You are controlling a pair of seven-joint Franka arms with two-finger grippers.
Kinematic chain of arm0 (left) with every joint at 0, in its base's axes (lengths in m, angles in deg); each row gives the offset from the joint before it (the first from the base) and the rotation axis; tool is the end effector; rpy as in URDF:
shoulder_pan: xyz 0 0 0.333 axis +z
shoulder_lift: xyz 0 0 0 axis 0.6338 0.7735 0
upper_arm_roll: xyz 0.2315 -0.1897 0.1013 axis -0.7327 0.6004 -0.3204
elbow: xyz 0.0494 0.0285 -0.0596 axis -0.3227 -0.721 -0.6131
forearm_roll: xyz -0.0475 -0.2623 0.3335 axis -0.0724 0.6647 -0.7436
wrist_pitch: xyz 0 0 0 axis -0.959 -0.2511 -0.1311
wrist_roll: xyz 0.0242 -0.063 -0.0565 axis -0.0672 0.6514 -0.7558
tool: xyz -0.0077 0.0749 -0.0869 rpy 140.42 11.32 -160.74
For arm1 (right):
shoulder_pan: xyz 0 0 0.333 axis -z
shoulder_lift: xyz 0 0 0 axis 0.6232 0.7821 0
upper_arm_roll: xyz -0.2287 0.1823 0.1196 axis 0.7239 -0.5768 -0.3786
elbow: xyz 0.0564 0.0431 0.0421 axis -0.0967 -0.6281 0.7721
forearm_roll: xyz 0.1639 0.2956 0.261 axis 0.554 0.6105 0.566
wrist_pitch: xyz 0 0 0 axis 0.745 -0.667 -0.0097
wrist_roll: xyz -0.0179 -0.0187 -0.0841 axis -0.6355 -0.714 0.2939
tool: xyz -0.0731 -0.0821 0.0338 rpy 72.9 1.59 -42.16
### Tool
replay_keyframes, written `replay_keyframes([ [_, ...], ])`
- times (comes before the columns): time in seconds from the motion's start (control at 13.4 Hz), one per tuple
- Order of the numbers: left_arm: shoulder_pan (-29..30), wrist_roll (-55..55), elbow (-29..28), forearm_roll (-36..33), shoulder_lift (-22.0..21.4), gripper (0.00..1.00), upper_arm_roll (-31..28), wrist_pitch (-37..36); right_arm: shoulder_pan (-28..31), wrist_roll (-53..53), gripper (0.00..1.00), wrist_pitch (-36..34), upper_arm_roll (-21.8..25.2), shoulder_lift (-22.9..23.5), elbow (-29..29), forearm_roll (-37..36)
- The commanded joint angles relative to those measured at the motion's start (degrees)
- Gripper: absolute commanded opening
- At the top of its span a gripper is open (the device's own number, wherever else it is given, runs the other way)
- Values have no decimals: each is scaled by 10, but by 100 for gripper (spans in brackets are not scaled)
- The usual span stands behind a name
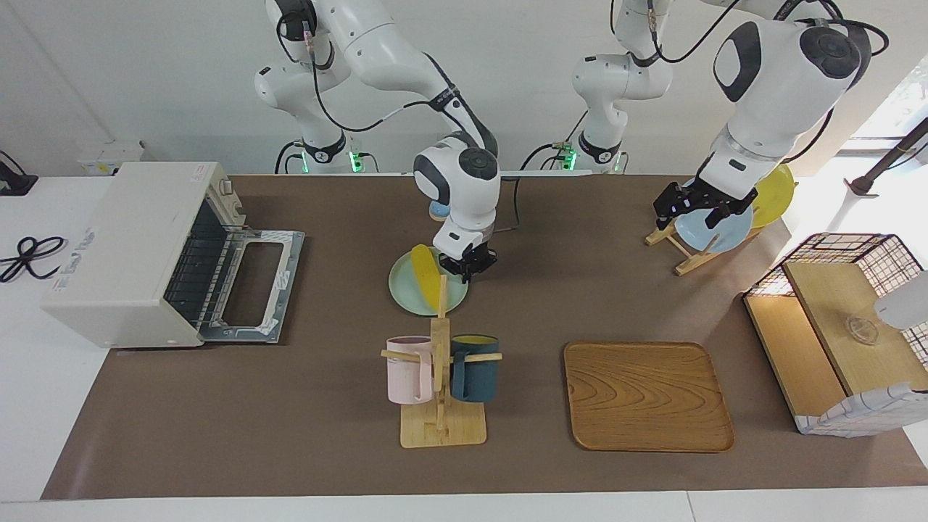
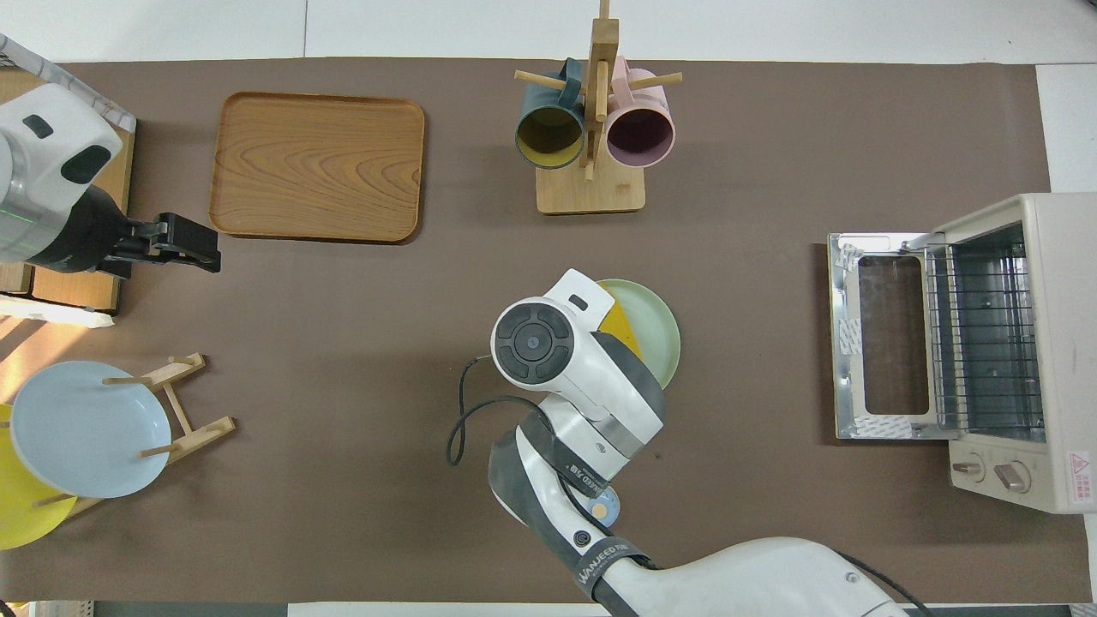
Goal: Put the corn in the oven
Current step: 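Lift the plate with the right gripper while the left gripper withdraws, then slide the plate into the oven with the right gripper and release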
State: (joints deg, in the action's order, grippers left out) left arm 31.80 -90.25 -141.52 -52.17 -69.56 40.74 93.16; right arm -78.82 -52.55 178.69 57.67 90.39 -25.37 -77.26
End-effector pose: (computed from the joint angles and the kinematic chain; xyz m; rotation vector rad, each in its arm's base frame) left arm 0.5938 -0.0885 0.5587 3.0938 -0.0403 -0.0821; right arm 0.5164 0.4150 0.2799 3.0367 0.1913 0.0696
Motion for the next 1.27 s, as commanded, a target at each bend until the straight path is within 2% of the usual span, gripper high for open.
replay_keyframes([
  [0.0, -3, 9, -3, -13, -20, 100, -1, -10, 7, -13, 0, -112, -3, 4, 82, -54],
  [0.15, -4, 30, 8, -19, -23, 100, -17, -14, 16, -41, 0, -179, -1, 5, 115, -77],
  [0.45, 27, 53, 13, -20, -23, 100, 3, -21, 86, -48, 0, -232, 4, -25, 92, -119],
  [0.6, 53, 58, 11, -20, -23, 100, 30, -19, 157, -66, 0, -225, 3, -60, 48, -119],
  [0.82, 45, 55, 15, -18, -22, 100, 28, -22, 271, -145, 0, -224, 2, -94, 14, -118],
  [1.19, 37, 54, 10, -21, -26, 100, 25, -34, 387, -255, 0, -224, 2, -134, -38, -114],
])
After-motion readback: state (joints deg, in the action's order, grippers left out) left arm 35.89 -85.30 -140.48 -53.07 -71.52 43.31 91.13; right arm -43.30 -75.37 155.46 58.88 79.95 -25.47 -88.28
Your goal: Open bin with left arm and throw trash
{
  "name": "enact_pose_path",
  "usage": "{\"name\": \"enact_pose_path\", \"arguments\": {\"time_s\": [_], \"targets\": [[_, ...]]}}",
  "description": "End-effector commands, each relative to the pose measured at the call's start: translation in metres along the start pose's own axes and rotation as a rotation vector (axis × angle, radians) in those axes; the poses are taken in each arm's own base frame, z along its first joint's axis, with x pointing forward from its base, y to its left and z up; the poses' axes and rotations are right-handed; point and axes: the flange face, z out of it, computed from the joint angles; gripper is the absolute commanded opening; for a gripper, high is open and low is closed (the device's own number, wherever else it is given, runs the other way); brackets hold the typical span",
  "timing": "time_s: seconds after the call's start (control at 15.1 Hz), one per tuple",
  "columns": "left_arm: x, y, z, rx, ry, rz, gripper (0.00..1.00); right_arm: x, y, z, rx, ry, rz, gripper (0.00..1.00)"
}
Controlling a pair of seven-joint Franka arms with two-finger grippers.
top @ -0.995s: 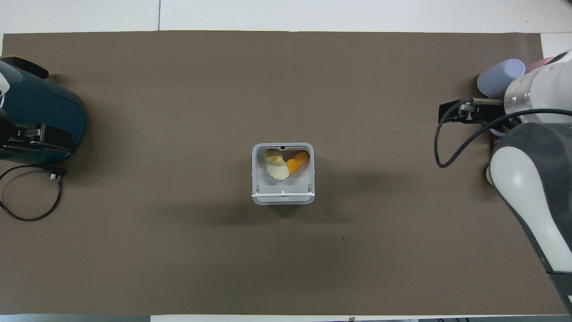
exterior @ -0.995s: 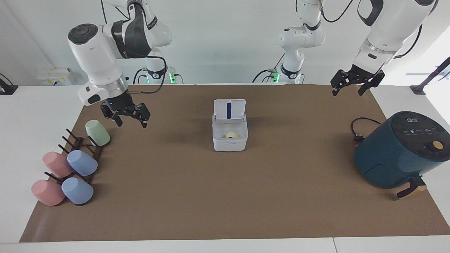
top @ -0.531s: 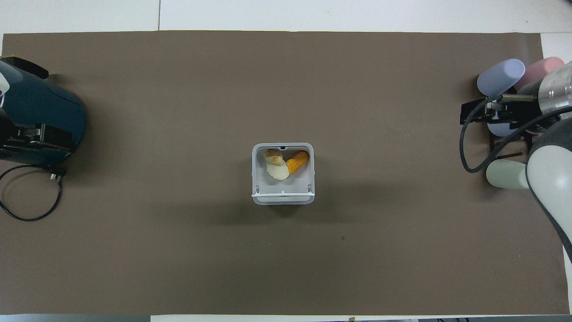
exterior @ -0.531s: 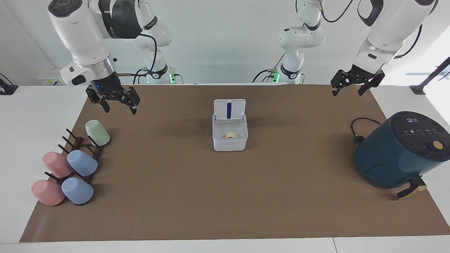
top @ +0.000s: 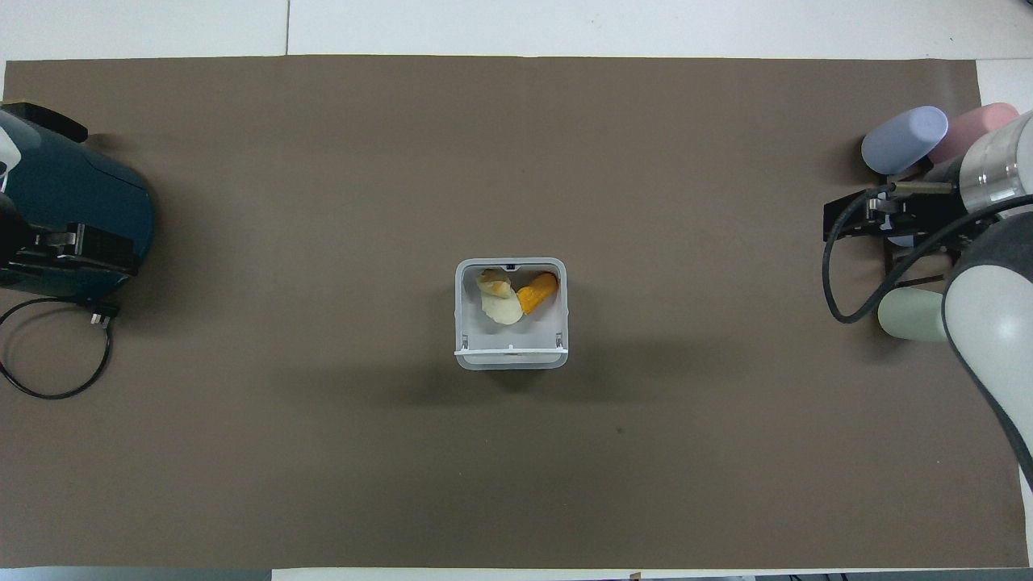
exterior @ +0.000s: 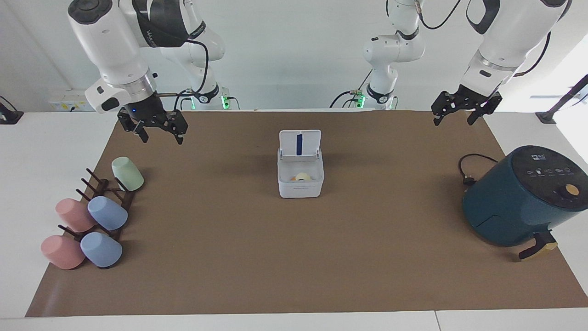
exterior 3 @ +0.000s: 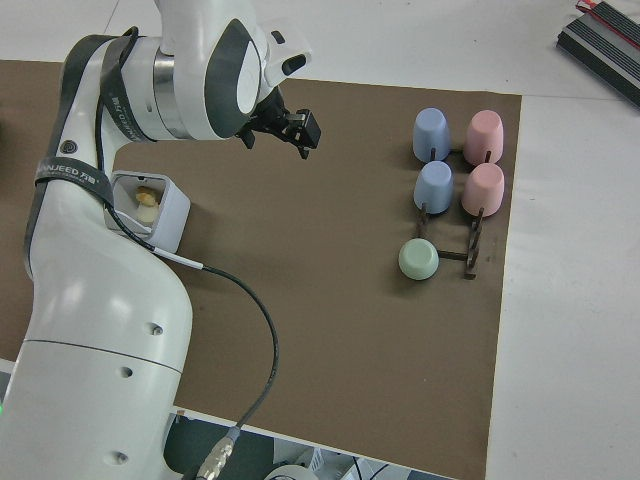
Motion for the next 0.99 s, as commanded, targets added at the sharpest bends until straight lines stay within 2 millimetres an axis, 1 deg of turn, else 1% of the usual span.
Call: {"name": "enact_pose_path", "arguments": {"time_s": [0.0, 0.13, 0.2, 0.4, 0.93], "targets": [[-0.002, 0.001, -0.002, 0.022, 0.006, -0.005, 1.0, -0.003, 0.002, -0.007, -0.017, 0.0, -0.03, 1.0], [-0.002, 0.002, -0.002, 0.022, 0.004, -0.003, 1.0, -0.003, 0.006, -0.012, -0.017, 0.001, -0.023, 1.0], [-0.002, 0.002, -0.002, 0.022, 0.006, -0.003, 1.0, -0.004, 0.01, -0.018, -0.018, -0.006, -0.017, 1.0], [-0.002, 0.002, -0.002, 0.021, 0.004, -0.003, 1.0, -0.008, 0.011, -0.025, -0.023, -0.038, -0.015, 1.0], [-0.002, 0.001, -0.002, 0.021, 0.004, -0.005, 1.0, -0.009, 0.008, -0.023, -0.018, -0.039, -0.013, 1.0]]}}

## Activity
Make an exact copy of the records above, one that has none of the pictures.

## Reply to the exercise
You are controlling a pair of seven-joint Franka arms with two-finger grippers.
Kinematic chain of arm0 (left) with every joint at 0, in its base's axes (lengths in m, angles in deg); each row gives the offset from the joint before it (the first from the base) and the rotation axis; tool is the end effector; rpy as in URDF:
shoulder_pan: xyz 0 0 0.333 axis +z
shoulder_lift: xyz 0 0 0 axis 0.6338 0.7735 0
upper_arm_roll: xyz 0.2315 -0.1897 0.1013 axis -0.7327 0.6004 -0.3204
elbow: xyz 0.0494 0.0285 -0.0596 axis -0.3227 -0.721 -0.6131
forearm_roll: xyz -0.0475 -0.2623 0.3335 axis -0.0724 0.6647 -0.7436
wrist_pitch: xyz 0 0 0 axis -0.959 -0.2511 -0.1311
wrist_roll: xyz 0.0242 -0.063 -0.0565 axis -0.0672 0.6514 -0.7558
tool: xyz -0.0077 0.0749 -0.0869 rpy 140.42 11.32 -160.74
For arm1 (right):
shoulder_pan: xyz 0 0 0.333 axis -z
shoulder_lift: xyz 0 0 0 axis 0.6232 0.7821 0
upper_arm_roll: xyz -0.2287 0.1823 0.1196 axis 0.7239 -0.5768 -0.3786
elbow: xyz 0.0564 0.0431 0.0421 axis -0.0967 -0.6281 0.7721
forearm_roll: xyz 0.1639 0.2956 0.261 axis 0.554 0.6105 0.566
wrist_pitch: xyz 0 0 0 axis 0.745 -0.667 -0.0097
wrist_roll: xyz -0.0179 -0.0187 -0.0841 axis -0.6355 -0.714 0.2939
tool: xyz -0.0731 -0.0821 0.0338 rpy 72.9 1.59 -42.16
### Tool
replay_keyframes, written `replay_keyframes([ [_, ...], ])`
- times (comes before the columns): time in seconds from the motion's start (control at 13.4 Hz), one per tuple
- Order of the numbers: left_arm: shoulder_pan (-29..30), wrist_roll (-55..55), elbow (-29..28), forearm_roll (-36..33), shoulder_lift (-22.0..21.4), gripper (0.00..1.00), upper_arm_roll (-31..28), wrist_pitch (-37..36); right_arm: shoulder_pan (-28..31), wrist_roll (-53..53), gripper (0.00..1.00), wrist_pitch (-36..34), upper_arm_roll (-21.8..25.2), shoulder_lift (-22.9..23.5), elbow (-29..29), forearm_roll (-37..36)
- The commanded joint angles relative to those measured at the motion's start (degrees)
- Gripper: absolute commanded opening
- At the top of its span a gripper is open (the device's own number, wherever else it is given, runs the other way)
- Values have no decimals: each is scaled by 10, but by 100 for gripper (spans in brackets are not scaled)
- The usual span stands behind a name
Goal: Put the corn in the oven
Current step: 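Lift the plate with the right gripper while the left gripper withdraws, then slide the plate into the oven with the right gripper and release
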State: (joints deg, in the action's order, grippers left out) left arm 31.80 -90.25 -141.52 -52.17 -69.56 40.74 93.16; right arm -78.82 -52.55 178.69 57.67 90.39 -25.37 -77.26
End-effector pose: (computed from the joint angles and the kinematic chain; xyz m; rotation vector rad, each in its arm's base frame) left arm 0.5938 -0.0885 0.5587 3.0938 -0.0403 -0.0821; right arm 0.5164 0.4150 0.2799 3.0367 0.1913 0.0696
Motion for the next 1.27 s, as commanded, a target at each bend until the straight path is within 2% of the usual span, gripper high for open.
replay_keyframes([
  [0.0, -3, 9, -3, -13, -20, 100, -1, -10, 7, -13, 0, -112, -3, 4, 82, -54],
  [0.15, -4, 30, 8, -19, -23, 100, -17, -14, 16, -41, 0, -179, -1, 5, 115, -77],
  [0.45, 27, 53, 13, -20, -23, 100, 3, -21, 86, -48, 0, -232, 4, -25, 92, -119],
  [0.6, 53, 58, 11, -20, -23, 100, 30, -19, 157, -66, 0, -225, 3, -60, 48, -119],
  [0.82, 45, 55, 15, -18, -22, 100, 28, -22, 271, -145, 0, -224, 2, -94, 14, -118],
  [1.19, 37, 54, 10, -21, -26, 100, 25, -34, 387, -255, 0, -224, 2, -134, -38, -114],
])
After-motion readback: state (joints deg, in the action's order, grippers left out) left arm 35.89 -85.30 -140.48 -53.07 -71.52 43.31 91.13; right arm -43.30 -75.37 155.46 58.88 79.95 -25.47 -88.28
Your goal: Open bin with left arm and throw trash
{
  "name": "enact_pose_path",
  "usage": "{\"name\": \"enact_pose_path\", \"arguments\": {\"time_s\": [_], \"targets\": [[_, ...]]}}",
  "description": "End-effector commands, each relative to the pose measured at the call's start: translation in metres along the start pose's own axes and rotation as a rotation vector (axis × angle, radians) in those axes; the poses are taken in each arm's own base frame, z along its first joint's axis, with x pointing forward from its base, y to its left and z up; the poses' axes and rotations are right-handed; point and axes: the flange face, z out of it, computed from the joint angles; gripper is the absolute commanded opening; for a gripper, high is open and low is closed (the device's own number, wherever else it is given, runs the other way); brackets hold the typical span",
  "timing": "time_s: seconds after the call's start (control at 15.1 Hz), one per tuple",
  "columns": "left_arm: x, y, z, rx, ry, rz, gripper (0.00..1.00); right_arm: x, y, z, rx, ry, rz, gripper (0.00..1.00)"
}
Controlling a pair of seven-joint Franka arms with two-finger grippers.
top @ -0.995s: 
exterior @ -0.995s: 
top @ -0.531s: 
exterior @ -0.531s: 
top @ +0.000s: 
exterior @ +0.000s: 
exterior 3 @ +0.000s: 
Motion for the next 0.99 s, as commanded, targets added at the sharpest bends until straight lines stay within 2 millimetres an axis, 1 deg of turn, else 1% of the usual span.
Call: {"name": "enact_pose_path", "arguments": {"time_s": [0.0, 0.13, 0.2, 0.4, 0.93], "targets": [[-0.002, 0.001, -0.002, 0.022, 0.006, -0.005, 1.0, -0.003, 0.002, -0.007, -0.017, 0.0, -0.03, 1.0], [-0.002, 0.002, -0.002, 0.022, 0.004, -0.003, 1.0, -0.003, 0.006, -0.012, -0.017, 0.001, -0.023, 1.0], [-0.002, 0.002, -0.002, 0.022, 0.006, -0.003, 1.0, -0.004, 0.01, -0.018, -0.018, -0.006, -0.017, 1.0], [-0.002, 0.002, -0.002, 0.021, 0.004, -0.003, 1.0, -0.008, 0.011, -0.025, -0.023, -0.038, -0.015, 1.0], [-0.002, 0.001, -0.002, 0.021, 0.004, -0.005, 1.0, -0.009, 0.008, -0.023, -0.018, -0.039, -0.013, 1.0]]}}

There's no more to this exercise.